Good news.. I think I am losing weight
Bad news... I have (unintentionally) thrown up 6 times already today. Twice before work, once at work, and 3 times since going home. This is my second day leaving early this week. Yesterday I started crying talking to the boss and was told to go home and rest. Today I admitted to being insanely nauseous and was told I could leave. That was shortly before I practically ran to the restroom to vomit the milk I had been drinking in an attempt to get some calories. Also after the boss telling me I look rested today.
Good news... I see my GP in 2 days and intend to beg for something for nausea. I also get to have labs done and can find out what state my liver is in.
Bad news... I found my ceramic knife and of course cut my wrist. Not a suicide attempt. I just always think it's a brilliant idea when drunk.

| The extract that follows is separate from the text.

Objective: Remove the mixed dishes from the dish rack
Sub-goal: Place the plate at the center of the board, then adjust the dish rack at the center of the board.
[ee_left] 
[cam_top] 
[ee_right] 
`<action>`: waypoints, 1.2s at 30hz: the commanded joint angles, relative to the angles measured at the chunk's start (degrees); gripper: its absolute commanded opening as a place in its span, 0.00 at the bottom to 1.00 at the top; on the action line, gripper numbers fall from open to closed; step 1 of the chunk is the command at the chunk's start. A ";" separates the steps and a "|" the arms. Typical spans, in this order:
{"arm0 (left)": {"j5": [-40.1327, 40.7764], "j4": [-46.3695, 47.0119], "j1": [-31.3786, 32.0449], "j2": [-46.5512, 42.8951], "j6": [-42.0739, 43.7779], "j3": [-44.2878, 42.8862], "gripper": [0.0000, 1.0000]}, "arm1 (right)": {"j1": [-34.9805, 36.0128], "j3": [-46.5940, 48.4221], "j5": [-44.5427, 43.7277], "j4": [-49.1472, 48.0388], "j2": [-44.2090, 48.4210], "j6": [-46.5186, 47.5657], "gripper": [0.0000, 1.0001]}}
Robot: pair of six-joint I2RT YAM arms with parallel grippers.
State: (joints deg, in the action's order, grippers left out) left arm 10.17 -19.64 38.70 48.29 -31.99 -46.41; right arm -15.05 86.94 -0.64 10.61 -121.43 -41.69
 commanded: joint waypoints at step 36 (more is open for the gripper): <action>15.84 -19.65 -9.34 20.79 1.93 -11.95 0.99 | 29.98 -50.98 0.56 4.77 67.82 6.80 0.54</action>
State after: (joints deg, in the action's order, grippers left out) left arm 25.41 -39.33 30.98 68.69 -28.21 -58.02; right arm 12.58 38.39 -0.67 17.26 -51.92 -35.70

I probably should have gotten it looked at, but it seems ok now
Good news... I think I made the manager so happy today by telling her I have plans with 3 friends within the next week. After recently updating her on all the depressing things in my life, I thought she deserved to hear something good. Seriously, she looked so happy when I told her.
I talked to my supervisor too to see if she thinks I am making progress. I have been trying so hard to be more social at work. I have been answering questions and also just trying to talk. She agreed that my work is better but I still need to work on confidence and stress management. But it sounded like I will be off the performance improvement plan soon.
In other news.. a strange thing happened today. I woke up to terrible noises. It sounded like the side of the building was being scraped off. At first it seemed to be near my living room. Then it seemed to be right outside my bedroom. I live on the 2nd floor, so when I looked outside I was not expecting to make eye contact with some guy on a ladder. I quickly shut the curtains because I was not fully clothed. I told this all to a coworker who found it quite funny.
Finally good/bad news. While doing some impulse online shopping (that's the bad part) for books for my friend's children, I decided to share a link with another friend. We posted back and forth on facebook and then I texted her to plan lunch next week. I also bought her a book. I honestly own too many kids books for someone without children. One is Jabberwocky a nonsense primer, which is a board book of the poem. It leaves out the more violent bits with the vorpal sword and chopping off the monster's head. But it has the frabjous day bit that is my favorite. Seriously, look up BabyLit books. The other one I bought is Frankenstein an anatomy primer, which I am quite curious about. So I bought Jabberwocky for 2 friends and already own a copy.. but the random shopping was inspiration to contact my friend. So 3 separate social plans. We will see if I survive.